WHAT YOU SHOULD DO
Which lines of the entries contain the word "name"? Please list them.

────────────────

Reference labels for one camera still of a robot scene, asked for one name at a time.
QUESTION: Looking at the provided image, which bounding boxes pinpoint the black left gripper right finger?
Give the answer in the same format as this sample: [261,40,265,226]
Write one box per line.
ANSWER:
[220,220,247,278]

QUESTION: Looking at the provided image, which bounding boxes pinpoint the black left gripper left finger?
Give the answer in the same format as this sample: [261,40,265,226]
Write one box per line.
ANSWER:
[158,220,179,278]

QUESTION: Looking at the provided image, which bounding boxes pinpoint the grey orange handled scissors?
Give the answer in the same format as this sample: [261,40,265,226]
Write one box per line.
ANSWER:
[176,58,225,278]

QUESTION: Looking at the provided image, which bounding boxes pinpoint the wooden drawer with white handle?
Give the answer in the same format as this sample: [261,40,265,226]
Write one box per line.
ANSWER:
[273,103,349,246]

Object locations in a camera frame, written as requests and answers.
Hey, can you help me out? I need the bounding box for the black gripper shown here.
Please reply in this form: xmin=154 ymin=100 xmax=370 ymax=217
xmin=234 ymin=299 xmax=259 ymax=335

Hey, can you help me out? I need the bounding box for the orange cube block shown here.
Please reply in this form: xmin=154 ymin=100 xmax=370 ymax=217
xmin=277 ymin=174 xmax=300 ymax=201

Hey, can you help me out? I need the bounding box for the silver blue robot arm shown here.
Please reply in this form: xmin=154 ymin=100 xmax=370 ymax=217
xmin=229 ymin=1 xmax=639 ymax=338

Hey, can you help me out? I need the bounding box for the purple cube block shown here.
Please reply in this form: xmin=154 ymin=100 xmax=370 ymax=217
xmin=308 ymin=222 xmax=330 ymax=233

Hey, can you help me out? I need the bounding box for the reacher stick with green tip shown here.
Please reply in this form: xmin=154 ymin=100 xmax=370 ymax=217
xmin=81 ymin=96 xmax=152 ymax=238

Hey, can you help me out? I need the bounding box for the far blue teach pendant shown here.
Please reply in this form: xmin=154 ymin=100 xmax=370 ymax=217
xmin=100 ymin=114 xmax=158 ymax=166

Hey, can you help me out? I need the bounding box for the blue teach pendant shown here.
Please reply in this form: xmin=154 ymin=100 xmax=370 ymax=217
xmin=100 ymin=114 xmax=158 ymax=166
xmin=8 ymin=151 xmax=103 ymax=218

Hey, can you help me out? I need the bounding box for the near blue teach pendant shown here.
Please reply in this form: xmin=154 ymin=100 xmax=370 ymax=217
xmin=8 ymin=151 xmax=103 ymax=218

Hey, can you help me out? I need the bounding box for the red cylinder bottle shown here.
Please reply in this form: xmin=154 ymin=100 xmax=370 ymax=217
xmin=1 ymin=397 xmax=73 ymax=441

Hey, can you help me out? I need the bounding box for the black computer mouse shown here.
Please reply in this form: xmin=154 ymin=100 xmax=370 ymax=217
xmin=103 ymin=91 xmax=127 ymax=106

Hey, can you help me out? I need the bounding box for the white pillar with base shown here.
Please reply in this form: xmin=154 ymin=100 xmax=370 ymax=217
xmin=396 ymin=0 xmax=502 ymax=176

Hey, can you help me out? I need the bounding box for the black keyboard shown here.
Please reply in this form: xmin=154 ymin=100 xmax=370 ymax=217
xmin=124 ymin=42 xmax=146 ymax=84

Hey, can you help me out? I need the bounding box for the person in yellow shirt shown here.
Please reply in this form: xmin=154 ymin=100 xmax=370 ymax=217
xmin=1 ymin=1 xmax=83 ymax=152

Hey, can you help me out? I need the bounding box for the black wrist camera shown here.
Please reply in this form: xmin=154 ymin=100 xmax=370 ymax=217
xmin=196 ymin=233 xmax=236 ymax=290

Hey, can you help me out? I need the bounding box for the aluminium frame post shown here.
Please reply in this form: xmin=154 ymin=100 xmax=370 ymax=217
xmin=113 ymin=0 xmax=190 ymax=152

────────────────

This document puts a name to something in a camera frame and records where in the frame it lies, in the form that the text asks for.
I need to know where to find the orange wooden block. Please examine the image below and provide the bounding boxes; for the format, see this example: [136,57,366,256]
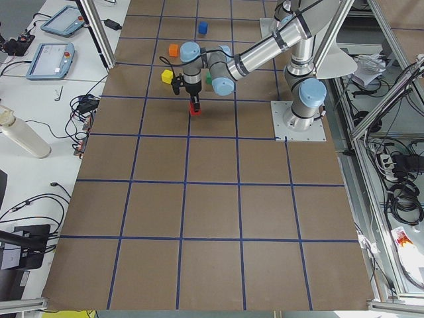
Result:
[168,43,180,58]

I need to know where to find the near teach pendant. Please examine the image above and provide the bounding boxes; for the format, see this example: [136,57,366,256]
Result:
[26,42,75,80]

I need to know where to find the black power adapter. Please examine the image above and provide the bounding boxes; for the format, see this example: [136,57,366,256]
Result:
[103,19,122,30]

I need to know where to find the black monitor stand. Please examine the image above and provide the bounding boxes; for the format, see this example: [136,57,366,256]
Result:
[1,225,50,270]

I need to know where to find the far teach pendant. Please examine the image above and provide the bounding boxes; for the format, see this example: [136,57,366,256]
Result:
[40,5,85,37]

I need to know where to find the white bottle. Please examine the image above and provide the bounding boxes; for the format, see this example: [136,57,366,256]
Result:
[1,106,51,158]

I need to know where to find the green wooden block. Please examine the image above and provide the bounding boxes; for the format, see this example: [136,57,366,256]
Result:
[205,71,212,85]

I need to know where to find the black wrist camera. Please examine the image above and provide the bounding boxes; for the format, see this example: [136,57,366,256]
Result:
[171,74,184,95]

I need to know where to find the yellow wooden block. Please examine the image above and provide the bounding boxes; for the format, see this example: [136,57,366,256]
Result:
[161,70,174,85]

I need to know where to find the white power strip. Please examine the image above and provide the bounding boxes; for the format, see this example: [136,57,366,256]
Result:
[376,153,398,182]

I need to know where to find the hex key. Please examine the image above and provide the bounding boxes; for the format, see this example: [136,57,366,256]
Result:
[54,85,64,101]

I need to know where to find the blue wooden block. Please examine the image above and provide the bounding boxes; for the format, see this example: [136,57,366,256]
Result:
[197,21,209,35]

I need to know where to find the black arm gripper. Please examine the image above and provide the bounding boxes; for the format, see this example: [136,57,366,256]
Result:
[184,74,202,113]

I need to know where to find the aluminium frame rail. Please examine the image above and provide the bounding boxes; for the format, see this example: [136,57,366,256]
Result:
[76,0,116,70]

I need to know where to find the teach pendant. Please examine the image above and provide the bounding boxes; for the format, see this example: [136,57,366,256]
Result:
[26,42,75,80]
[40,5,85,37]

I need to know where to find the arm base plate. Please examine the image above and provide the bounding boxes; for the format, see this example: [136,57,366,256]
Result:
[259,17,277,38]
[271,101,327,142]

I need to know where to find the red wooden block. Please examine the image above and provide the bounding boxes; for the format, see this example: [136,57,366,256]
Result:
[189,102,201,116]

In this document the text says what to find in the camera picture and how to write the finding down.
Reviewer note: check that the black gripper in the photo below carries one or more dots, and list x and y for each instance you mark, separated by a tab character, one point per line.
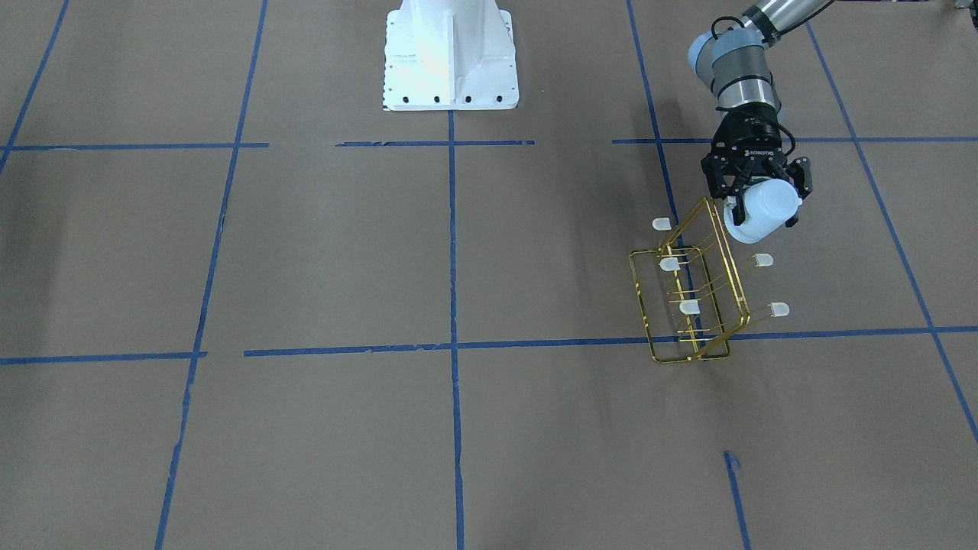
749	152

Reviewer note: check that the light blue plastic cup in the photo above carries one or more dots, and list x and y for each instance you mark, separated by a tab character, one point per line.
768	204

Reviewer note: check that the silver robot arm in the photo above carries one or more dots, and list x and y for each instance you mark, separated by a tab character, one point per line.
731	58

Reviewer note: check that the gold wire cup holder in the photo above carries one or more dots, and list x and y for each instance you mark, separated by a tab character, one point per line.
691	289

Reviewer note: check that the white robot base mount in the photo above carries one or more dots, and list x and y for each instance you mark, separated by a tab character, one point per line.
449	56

────────────────

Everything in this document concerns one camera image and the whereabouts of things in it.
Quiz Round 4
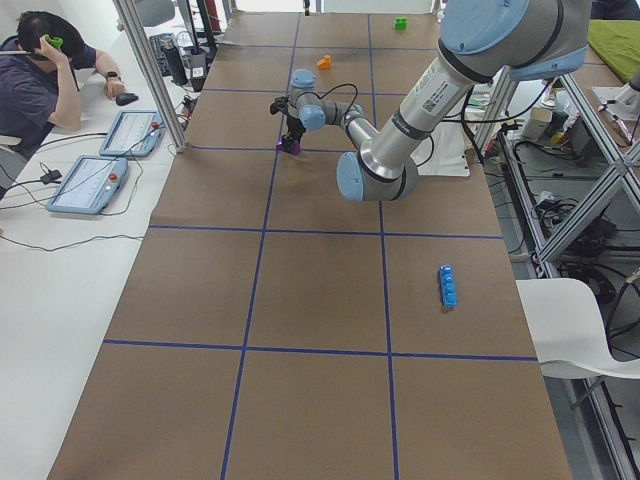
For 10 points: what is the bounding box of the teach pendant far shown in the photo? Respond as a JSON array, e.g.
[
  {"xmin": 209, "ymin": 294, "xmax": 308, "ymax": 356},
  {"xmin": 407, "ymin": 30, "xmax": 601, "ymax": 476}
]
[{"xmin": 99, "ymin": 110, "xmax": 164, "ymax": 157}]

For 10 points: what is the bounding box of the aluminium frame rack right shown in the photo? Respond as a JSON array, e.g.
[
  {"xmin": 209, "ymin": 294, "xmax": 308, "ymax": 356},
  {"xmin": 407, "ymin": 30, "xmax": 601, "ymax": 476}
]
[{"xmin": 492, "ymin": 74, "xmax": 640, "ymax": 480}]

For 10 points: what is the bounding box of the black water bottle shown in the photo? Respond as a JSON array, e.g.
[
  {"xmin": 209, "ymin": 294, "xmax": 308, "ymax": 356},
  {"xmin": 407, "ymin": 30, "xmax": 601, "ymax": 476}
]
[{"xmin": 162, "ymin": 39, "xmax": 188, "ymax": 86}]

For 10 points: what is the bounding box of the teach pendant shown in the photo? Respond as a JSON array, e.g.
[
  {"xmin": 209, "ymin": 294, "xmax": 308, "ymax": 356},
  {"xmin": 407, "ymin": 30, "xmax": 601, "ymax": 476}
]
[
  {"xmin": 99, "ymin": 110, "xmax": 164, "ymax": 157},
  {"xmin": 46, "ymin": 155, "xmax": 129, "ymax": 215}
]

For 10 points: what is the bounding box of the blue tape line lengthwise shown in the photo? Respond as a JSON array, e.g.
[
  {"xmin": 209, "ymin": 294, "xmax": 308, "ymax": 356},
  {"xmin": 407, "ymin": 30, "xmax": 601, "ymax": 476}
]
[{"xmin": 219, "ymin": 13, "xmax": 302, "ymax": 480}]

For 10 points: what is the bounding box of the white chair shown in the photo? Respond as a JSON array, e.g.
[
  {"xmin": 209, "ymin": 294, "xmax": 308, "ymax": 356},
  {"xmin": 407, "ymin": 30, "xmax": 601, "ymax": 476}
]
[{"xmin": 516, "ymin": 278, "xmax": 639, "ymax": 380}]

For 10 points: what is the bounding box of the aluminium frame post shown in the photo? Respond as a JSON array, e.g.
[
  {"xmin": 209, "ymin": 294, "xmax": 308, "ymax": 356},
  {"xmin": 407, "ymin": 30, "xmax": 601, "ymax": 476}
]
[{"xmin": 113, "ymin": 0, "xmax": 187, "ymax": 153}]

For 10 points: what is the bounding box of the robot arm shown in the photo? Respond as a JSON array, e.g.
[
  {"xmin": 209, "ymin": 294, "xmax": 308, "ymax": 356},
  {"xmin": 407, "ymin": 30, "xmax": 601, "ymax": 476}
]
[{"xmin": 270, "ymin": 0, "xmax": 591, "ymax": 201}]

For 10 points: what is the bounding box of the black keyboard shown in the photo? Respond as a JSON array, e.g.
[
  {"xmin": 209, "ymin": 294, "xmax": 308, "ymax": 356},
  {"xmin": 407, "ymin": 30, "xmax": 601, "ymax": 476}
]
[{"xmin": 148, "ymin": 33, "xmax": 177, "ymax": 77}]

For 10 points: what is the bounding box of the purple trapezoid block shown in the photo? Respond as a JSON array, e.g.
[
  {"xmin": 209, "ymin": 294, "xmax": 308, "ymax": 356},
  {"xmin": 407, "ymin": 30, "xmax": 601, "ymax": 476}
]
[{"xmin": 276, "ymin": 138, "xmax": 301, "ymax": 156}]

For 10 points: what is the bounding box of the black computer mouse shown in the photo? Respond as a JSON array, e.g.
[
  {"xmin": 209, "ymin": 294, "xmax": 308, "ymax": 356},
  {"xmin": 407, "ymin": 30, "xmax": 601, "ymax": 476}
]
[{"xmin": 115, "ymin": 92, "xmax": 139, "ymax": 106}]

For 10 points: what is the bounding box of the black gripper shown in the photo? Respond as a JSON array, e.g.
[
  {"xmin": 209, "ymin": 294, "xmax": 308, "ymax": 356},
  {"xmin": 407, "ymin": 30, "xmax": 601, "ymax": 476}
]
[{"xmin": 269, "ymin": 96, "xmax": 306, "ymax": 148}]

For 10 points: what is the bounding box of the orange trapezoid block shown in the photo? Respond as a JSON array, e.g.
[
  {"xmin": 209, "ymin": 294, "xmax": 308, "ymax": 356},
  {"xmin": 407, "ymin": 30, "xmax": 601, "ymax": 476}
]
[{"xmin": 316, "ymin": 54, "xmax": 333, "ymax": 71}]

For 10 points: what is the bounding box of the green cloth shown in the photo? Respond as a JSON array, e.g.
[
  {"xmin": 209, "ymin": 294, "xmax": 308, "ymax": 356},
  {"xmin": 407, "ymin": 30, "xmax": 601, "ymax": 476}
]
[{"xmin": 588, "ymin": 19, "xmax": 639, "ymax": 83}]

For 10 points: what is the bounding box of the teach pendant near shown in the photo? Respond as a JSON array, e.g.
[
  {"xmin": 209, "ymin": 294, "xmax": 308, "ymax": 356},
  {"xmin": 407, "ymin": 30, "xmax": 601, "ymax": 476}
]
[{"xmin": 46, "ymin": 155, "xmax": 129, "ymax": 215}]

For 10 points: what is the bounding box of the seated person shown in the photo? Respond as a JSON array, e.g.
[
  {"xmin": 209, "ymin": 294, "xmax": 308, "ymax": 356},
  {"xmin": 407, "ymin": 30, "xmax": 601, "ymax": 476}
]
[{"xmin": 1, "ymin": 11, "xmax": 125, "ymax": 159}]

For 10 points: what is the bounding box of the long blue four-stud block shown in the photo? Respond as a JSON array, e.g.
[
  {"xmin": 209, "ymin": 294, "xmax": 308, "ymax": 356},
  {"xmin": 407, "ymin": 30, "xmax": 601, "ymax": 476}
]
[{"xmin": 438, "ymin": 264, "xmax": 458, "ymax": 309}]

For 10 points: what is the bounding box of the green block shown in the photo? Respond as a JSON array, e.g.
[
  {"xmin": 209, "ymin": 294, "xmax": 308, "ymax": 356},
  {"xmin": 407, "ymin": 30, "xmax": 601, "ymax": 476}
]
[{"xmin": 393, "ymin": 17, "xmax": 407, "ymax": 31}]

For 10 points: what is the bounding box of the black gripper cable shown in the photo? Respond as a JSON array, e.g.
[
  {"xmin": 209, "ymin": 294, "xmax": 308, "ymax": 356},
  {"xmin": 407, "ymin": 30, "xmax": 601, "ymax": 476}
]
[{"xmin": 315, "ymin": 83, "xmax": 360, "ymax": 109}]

────────────────

RESPONSE
Reference labels for one camera still of a robot scene, asked for one name at a time.
This document puts a name to something in a camera frame and records where in the frame it lies, in the form that the text asks for.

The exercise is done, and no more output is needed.